Mucizenin son şartına aykırı olarak peygamberlik iddiasından önce meydana gelen harikulâde olaylar, mucize sayılmasa da, evliya´nın kerâmeti cinsinden bir harika sayılır. Peygamberler, peygamberlik gelmeden önce, evliya derecesinde Allah dostlarıdır. Onlarda peygamberlik yaklaştığında görülen fevkalâde hadiseye "irhas" denir. Bunlar, gelecek olan peygamberliği tesis maksadıyla peygamber adaylarında görülen bazı harikalardır.

Mu´cizenin Peygamberliğe Delaleti

Şartlarına uygun olarak meydana gelen mucizenin peygamberlik iddiasında bulunan zatın peygamberliğine delâleti, kat´î ve zarurîdir. Çünkü Hak Teâlâ´nın yalancı bir zatın elinde, böyle misli gösterilemeyen fevkalâde bir mucize izhar etmesi aklen imkânsızdır. Zira bu, yalancı bir kimseyi tasdik etmek olur. Yalancıyı tasdik etmek kötü bir fiil olduğundan, Hak Teâlâ hakkında muhaldir. Gerçek şudur ki; peygamberlik denince, iki ana esas akla gelir. Birincisi; Allahu Teâlâ´nın büyük bir lütfu olan ilahî vahye mazhar olmak ve onu tebliğ ederek insanları dünya ve âhiret saadetine ulaştırmak; İkincisi ise, peygamberliği ispat eden ve onu tasdik eden "Mucize" göstermektir. Şayet peygamberler, kudreti herşeye yeten Hak Teâlâ tarafından teyid edilmeseler; yani onlara inkârcıları aciz bırakan mucizeler verilmese idi, Allah´ın Rasûlü olduklarına kimseyi inandıramazlardı. Mucize göstermek o zatın peygamberliğini bilfiil tasdik etmek, "doğru söyledin, sen hak peygambersin" demektir. Buna, günümüzde şöyle bir örnek verilebilir: Nasıl ki bir devletin elçisi gittiği devlet başkanına, yalnız elçilere mahsus olan "güven mektubu" sunarak, kendi devlet başkanının sefiri olduğunu ispat eder ve kendine inandırırsa; peygamberler de, kesin bir delil sayılan "mucize" göstererek, Allah´ın Rasûlü olduklarına, kendi milletlerini inandırmış olurlar.

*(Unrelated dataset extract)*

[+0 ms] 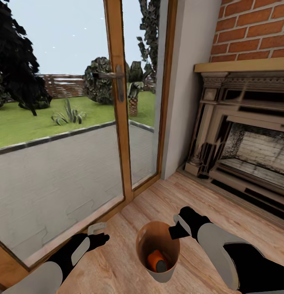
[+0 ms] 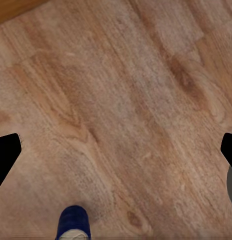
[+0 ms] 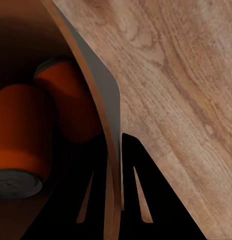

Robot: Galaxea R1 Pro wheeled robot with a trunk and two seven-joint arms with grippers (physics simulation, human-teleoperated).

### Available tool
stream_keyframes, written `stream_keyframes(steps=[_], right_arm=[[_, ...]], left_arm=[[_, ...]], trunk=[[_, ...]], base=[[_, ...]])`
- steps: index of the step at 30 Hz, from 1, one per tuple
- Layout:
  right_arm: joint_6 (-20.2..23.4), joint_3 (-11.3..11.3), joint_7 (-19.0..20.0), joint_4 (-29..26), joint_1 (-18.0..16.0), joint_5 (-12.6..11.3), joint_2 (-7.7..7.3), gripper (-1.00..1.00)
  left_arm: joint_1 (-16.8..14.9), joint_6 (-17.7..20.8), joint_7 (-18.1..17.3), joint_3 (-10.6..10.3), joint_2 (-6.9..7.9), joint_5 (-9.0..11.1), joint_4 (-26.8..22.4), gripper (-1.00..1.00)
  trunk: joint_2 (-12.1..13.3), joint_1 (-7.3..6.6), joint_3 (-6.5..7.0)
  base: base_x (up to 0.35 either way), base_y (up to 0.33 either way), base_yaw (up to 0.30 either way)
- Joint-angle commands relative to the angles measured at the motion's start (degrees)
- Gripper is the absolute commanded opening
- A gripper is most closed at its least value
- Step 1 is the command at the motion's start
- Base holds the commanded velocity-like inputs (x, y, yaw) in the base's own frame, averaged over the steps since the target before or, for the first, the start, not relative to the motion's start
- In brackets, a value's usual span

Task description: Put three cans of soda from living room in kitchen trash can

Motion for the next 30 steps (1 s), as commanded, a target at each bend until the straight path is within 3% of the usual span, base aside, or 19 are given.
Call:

Peygamberler, eğer mucize ile desteklenmemiş olsalardı, sözlerini kabul etmek ve onları tasdik etmek gerekmezdi. Peygamberlik davasında sadık (doğru ve samimî) olan ile, kâzip (yalancı) olan birbirinden ayırdedilemezdi. Mucize gösterilince, iddia sahibinin doğru söylediği ve peygamber olduğu kesin olarak anlaşılmış olur. Çünkü Hak Teâlâ, mucizenin hemen ardından; onu görenlerde, peygamberin sâdık, sözünün doğru olduğuna dair bir bilgi yaratır. Bu bilgi, şu benzer olaydaki gibi şöyle hâsıl olur: Bir zât, bir topluluğa gelerek; "Ben, şu kralın size gönderdiği elçiyim" dese, sonra orada bulunan krala dönerek, "Eğer beni kendine elçi tayin etmekte sadık isen, âdetine muhalefet et; üç defa yerinden kalk ve âdetine aykırı bir yere otur" dese, kral da bunu yapsa; toplulukta, o zâtın doğru söylediği, kralın elçisi olduğu hususunda zorunlu ve kesin bir bilgi hasıl olur" (Fazla bilgi için bk. Şerhu´l-Akâidil-Nesefiyye, 460, el-Cürcânî, Şerhu´l-Mevâkıf, III, 181, 182).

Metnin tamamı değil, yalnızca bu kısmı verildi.